第8代横綱「不知火型土俵入り」
江戸時代、相撲界に宇土市出身の名横綱がいました。「不知火型土俵入り」の創始者、第8代横綱“不知火諾右衛門”です。
諾右衛門は幼名を近久信次といい、享和元年(1801年)宇土市栗崎町に生まれました。子供の頃から宮相撲をとり、力持ちで有名であったといいます。造り酒屋で働いていた時、近くで火事があり、酒蔵の樽を一人で運び出したというエピソードもあります。

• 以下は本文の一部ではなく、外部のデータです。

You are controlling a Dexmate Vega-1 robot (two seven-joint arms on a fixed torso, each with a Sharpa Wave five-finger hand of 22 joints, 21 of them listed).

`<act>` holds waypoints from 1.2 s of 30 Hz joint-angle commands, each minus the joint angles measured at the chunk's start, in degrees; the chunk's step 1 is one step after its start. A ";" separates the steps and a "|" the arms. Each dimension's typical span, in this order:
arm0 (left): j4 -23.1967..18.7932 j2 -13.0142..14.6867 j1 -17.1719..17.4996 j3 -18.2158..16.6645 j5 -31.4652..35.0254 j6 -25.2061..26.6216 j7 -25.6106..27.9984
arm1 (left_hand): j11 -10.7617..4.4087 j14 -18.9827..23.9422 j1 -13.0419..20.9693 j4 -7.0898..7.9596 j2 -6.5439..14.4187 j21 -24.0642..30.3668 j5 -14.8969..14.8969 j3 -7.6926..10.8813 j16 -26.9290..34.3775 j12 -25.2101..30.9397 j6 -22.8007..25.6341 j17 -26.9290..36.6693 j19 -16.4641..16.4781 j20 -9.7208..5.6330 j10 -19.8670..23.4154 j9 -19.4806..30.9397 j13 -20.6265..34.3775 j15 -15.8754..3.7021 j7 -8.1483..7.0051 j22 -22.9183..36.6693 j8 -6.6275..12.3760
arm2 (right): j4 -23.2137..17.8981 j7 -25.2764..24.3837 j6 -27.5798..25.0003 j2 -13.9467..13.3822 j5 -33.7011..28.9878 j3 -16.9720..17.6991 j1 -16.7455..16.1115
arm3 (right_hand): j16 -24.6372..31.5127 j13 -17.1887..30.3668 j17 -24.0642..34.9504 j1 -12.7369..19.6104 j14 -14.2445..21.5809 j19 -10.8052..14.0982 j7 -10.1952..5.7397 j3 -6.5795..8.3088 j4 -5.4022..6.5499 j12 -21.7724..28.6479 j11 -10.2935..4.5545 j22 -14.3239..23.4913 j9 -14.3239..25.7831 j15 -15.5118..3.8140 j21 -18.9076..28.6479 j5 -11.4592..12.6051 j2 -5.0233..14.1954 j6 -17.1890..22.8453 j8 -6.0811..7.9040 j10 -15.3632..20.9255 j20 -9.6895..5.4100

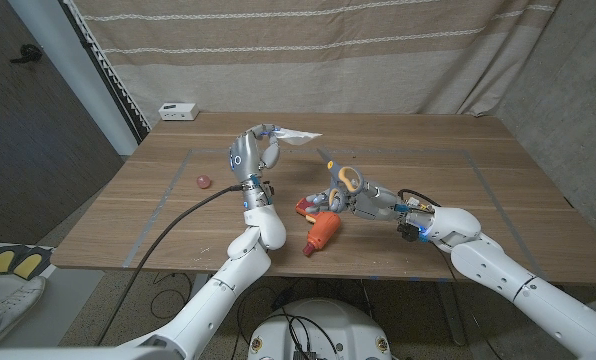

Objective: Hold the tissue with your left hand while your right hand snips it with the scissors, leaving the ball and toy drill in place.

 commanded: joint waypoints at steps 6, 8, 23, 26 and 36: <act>0.00 1.40 -0.86 2.01 3.81 1.41 0.01 | -0.01 0.58 0.24 -0.21 -0.53 0.58 -0.30 0.16 0.39 -0.29 0.65 0.27 -0.06 -4.80 0.36 -0.55 0.22 -2.39 -0.14 -0.07 -0.41 | -0.99 -0.59 1.11 -0.59 -1.05 -0.45 0.18 | -0.12 -0.07 0.02 -0.40 -0.39 0.55 0.39 -0.52 -0.18 -0.36 0.59 0.15 0.34 0.43 -0.04 0.26 -0.52 -0.41 -0.10 0.10 -0.04; -0.09 1.74 -1.02 2.34 3.95 1.46 0.01 | -0.02 0.57 0.21 -0.21 -0.55 0.60 -0.32 0.15 0.38 -0.27 0.66 0.26 -0.08 -4.76 0.42 -0.65 0.27 -2.39 -0.26 -0.07 -0.44 | -0.87 -0.23 1.28 -0.44 -0.84 -0.56 0.25 | -0.10 -0.07 0.00 -0.50 -0.36 0.56 0.34 -0.57 -0.14 -0.37 0.57 0.15 0.37 0.47 -0.06 0.25 -0.56 -0.43 -0.11 0.06 -0.04; -2.20 3.54 -0.50 3.48 2.27 3.01 0.01 | -0.02 0.63 0.27 -0.24 -0.51 0.79 -0.40 0.19 0.33 -0.44 0.68 0.25 -0.21 -4.68 0.47 -1.31 0.38 -2.41 -0.28 -0.09 -0.69 | 1.86 2.92 4.31 4.55 4.10 -0.20 -0.62 | -0.10 -0.07 -0.14 -0.92 -0.41 0.53 0.07 -0.85 -0.01 -0.40 0.22 0.11 0.63 0.28 -0.21 0.25 -0.79 -0.13 0.01 0.09 -0.04; -2.51 3.66 -0.12 3.30 2.35 3.18 0.01 | -0.02 0.61 0.28 -0.23 -0.45 0.77 -0.40 0.25 0.31 -0.49 0.69 0.25 -0.28 -4.66 0.46 -1.42 0.39 -2.41 -0.25 -0.12 -0.73 | 2.31 3.47 4.37 5.42 4.90 -0.05 -0.76 | -0.12 -0.07 -0.17 -1.17 -0.47 0.55 -0.01 -1.02 0.07 -0.41 0.16 0.10 0.67 0.29 -0.23 0.22 -0.99 0.02 0.07 0.09 -0.04; -3.21 3.44 1.11 2.35 3.06 2.83 0.01 | -0.02 0.63 0.31 -0.27 -0.47 0.92 -0.44 0.24 0.29 -0.62 0.99 0.25 -0.33 -4.64 0.48 -1.65 0.40 -2.41 -0.24 -0.11 -0.69 | 1.59 3.80 4.32 6.52 5.68 0.81 -1.56 | 0.79 -0.16 -0.55 -3.26 1.62 1.28 0.87 -2.31 0.63 0.84 -3.77 0.06 -0.82 -1.33 -0.42 -0.10 -2.36 9.41 1.99 4.48 -0.07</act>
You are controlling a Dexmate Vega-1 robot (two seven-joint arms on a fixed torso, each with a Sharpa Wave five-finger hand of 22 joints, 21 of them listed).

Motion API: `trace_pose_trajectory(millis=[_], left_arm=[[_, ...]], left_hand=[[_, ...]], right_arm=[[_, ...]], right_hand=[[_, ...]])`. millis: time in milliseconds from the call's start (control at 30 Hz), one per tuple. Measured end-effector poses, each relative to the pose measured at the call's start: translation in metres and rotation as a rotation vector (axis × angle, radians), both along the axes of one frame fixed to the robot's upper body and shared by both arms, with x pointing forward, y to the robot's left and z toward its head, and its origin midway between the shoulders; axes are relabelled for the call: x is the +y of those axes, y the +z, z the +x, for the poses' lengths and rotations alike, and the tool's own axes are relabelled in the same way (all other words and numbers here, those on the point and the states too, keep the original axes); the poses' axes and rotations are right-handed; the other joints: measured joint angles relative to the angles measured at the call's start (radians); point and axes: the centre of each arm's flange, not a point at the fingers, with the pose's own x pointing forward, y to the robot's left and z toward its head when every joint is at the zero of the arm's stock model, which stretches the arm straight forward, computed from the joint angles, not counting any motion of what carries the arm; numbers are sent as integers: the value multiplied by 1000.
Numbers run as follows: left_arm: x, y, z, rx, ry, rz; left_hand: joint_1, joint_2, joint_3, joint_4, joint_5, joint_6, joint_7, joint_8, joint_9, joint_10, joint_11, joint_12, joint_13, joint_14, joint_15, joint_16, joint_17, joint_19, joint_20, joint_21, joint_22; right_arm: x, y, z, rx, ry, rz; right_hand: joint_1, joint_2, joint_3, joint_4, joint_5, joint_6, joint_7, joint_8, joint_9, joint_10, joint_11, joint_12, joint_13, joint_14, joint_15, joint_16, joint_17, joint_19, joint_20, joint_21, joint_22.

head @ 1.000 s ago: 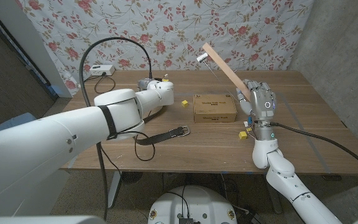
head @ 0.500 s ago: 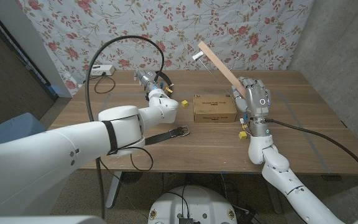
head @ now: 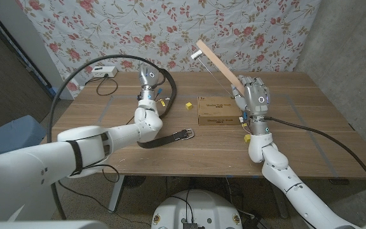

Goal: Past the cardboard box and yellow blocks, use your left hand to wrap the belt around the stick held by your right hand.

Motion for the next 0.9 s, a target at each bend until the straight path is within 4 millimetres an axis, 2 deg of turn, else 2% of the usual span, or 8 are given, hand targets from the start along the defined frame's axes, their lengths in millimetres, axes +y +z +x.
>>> trace_pose_trajectory(millis=[33,67,133,167,267,367,633,900], left_arm=[[-5,1,0,1,-9,24],[15,-1,-8,-2,-27,29],[7,-1,-8,2,-45,66],[18,-1,-19,-8,-78,56],[7,-2,-19,-1,-111,110],[-1,6,-49,-44,-242,89],[-49,31,-117,-167,-567,85],[-69,52,-165,-244,-762,78]], left_hand=[[0,0,3,3,2,-3,-3,0,2,0,0,-3,0,0,0,0,3,2,-2,0,-2],[0,0,3,4,6,-4,-4,0,4,-2,-2,-7,0,0,0,0,7,4,-4,0,-4],[5,-5,0,8,13,-4,-4,0,5,-3,-2,-7,0,0,0,-4,12,5,-5,0,-5],[5,-5,3,11,13,-4,-4,0,5,-3,-3,-7,0,0,0,-4,13,5,-5,0,-5],[5,-5,4,12,23,-4,-4,6,9,-3,-3,-7,0,0,0,-4,15,5,-5,0,-9],[5,-5,4,20,31,-4,-4,6,12,-3,-4,-7,-3,0,0,-10,19,5,-5,0,-13],[5,-16,0,24,50,-8,0,7,12,1,-8,-9,3,13,-6,-24,22,9,-9,0,-23],[6,-15,1,32,64,-8,0,7,14,2,-9,-15,0,22,-7,-34,24,9,-9,4,-33]], right_arm=[[2,2,1,0,-1,-3],[4,3,2,1,-4,-5],[8,6,3,-3,2,-4],[8,6,3,-3,2,-4],[13,10,6,-2,0,-7],[19,14,11,11,-13,-14],[29,19,16,25,-26,-26],[34,20,17,33,-31,-32]], right_hand=[[0,0,0,0,0,0,0,0,0,0,0,0,0,0,0,0,0,0,0,0,0],[0,0,0,0,0,0,0,0,0,0,0,0,0,0,0,0,0,0,0,0,0],[0,0,0,0,0,0,0,0,0,0,0,0,0,0,0,0,0,0,0,0,0],[0,0,0,0,0,0,0,0,0,0,0,0,0,0,0,0,0,0,0,0,0],[0,0,0,0,0,0,0,0,0,0,0,0,0,0,0,0,0,0,0,0,0],[0,0,0,0,0,1,1,0,0,0,0,0,0,0,0,0,0,0,0,4,0],[0,0,0,0,0,2,1,0,0,0,0,0,5,0,0,0,0,0,0,8,0],[0,0,0,0,0,1,1,0,0,0,0,0,5,0,0,0,0,-3,-4,8,0]])
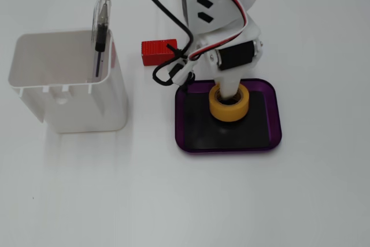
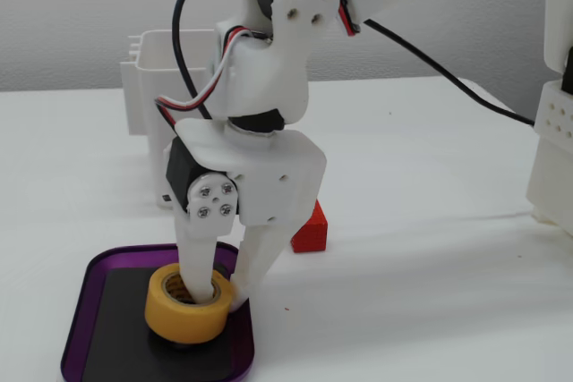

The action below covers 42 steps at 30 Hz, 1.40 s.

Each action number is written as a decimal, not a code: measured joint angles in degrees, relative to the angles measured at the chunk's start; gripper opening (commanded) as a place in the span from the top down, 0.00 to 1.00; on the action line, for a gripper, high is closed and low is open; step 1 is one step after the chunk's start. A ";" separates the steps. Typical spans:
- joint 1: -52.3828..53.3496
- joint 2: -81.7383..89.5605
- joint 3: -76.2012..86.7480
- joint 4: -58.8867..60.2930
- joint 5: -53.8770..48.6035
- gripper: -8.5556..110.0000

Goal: Remove the yellow tape from the box.

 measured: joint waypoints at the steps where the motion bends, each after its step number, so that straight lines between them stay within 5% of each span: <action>1: 0.00 -0.09 -1.32 1.41 0.00 0.93; 11: -0.97 9.67 -19.07 22.68 0.00 0.93; 18: -1.23 24.96 -7.47 26.98 0.00 0.93; 30: -1.32 50.98 43.24 5.19 0.00 0.93; 42: -1.23 54.67 60.47 -9.32 0.00 0.93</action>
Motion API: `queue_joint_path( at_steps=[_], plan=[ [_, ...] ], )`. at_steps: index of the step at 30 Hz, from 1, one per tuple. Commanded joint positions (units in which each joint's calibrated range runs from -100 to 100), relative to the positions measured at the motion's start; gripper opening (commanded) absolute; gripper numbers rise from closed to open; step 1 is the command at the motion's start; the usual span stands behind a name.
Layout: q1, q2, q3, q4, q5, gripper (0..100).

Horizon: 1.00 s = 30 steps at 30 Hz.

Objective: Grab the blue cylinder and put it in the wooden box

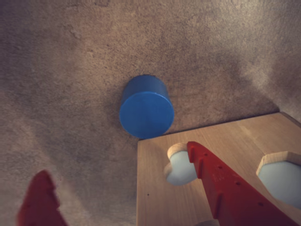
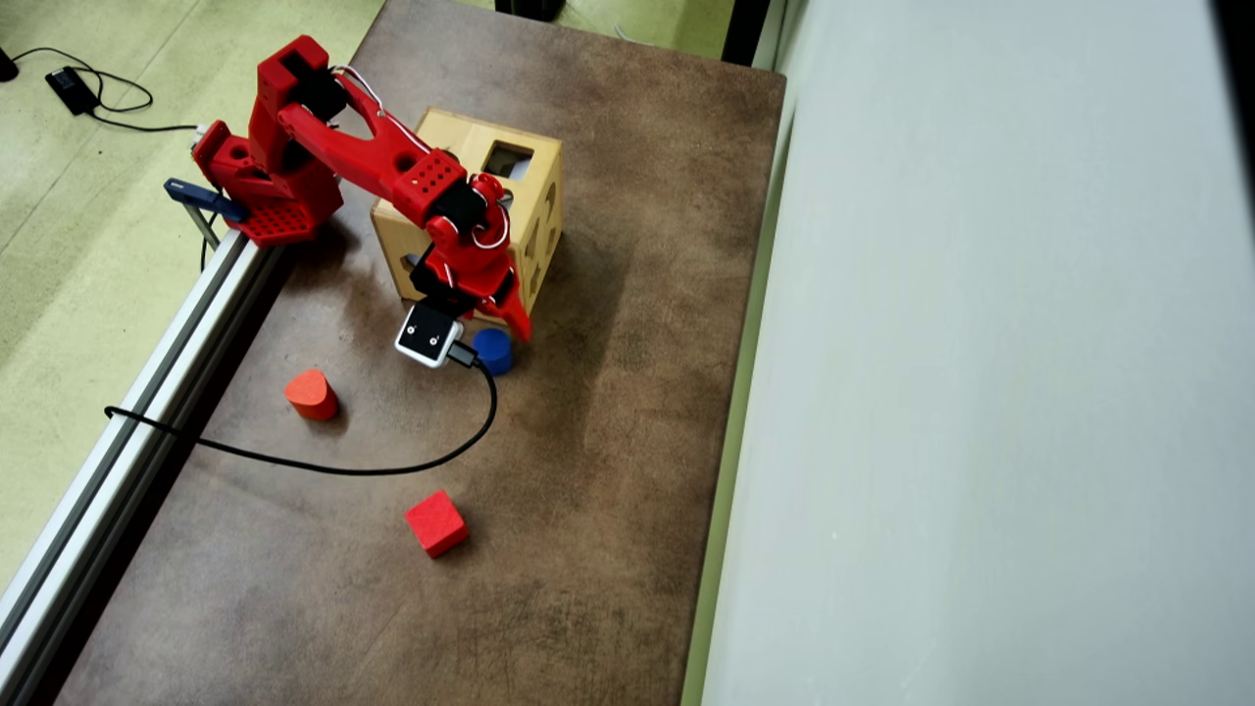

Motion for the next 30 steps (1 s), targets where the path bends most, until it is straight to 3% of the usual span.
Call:
queue_joint_path(
  at_steps=[1, 30],
  plan=[
    [1.73, 0.69, -2.75, 0.26, 0.05, 45],
    [0.99, 18.86, -10.89, -0.55, 0.29, 45]
  ],
)
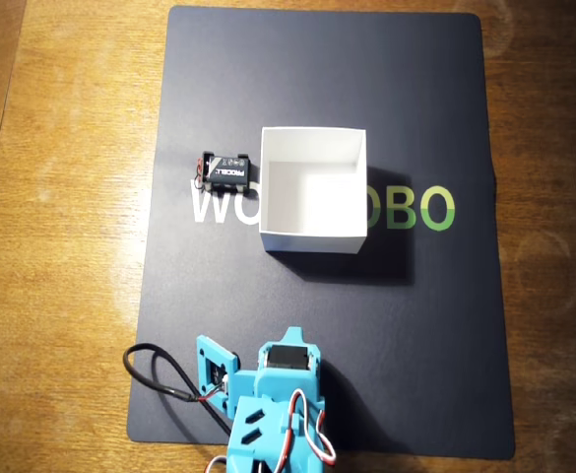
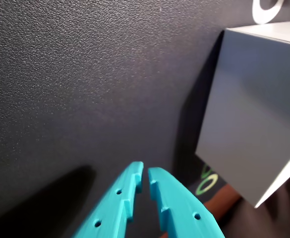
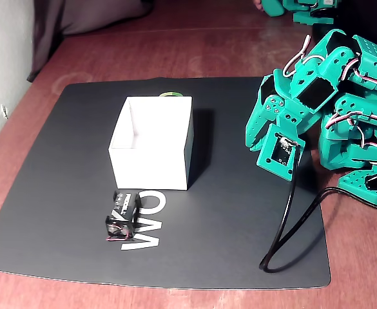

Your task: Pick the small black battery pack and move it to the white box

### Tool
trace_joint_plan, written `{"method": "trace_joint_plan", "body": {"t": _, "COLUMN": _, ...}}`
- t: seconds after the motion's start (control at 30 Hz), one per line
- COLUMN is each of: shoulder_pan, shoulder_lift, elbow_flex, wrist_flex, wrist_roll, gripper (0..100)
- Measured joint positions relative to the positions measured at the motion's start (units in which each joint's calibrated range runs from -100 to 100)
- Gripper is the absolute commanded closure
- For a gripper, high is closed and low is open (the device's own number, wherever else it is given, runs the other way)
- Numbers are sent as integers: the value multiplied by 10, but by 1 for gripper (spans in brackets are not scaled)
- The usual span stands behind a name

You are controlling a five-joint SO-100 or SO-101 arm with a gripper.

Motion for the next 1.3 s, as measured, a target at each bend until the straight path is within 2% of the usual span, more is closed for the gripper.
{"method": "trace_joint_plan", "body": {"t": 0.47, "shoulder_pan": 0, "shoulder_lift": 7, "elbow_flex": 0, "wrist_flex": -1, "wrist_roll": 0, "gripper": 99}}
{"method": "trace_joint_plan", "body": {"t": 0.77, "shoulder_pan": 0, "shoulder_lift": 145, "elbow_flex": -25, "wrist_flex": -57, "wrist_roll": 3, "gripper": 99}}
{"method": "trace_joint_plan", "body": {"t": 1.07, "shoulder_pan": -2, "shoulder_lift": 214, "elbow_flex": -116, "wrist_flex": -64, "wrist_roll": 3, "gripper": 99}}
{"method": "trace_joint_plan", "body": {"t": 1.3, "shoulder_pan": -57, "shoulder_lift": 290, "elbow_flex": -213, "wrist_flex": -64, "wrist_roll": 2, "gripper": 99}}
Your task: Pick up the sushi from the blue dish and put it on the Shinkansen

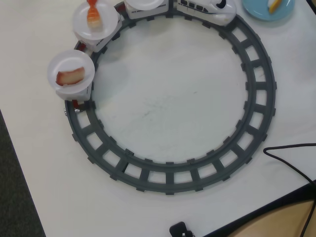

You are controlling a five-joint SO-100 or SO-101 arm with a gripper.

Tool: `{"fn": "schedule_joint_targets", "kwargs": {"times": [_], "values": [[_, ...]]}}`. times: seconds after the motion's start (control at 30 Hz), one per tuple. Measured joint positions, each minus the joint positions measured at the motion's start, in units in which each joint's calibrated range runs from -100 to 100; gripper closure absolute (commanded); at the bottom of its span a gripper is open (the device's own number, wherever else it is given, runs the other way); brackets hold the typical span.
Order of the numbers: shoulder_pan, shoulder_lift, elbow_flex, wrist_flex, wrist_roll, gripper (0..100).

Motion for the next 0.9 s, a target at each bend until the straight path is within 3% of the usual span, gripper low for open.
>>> {"fn": "schedule_joint_targets", "kwargs": {"times": [0.9], "values": [[0.0,0.34,0.0,-0.17,0.0,66]]}}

文政6年、大阪相撲の湊由良右衛門に入門して大関まで昇進し、後に、相撲の本場であった江戸相撲にも挑戦して、天保11年(1840年)には横綱の免許を与えられました。3年後、江戸城内で将軍徳川家慶の上覧相撲が催され、この時の土俵入り(不知火型)を描いた綿絵が残されています。諾右衛門の体格は、身長約175cm、体重約135kgという当時としては堂々たるものであったようです。
天保15年に引退し、大阪において湊由良右衛門を継いで大阪相撲の頭取となり、後進の育成に尽力しました。嘉永7年に54歳で他界し、分骨された墓が故郷である栗崎町の小高い丘の中腹にひっそりと立っています。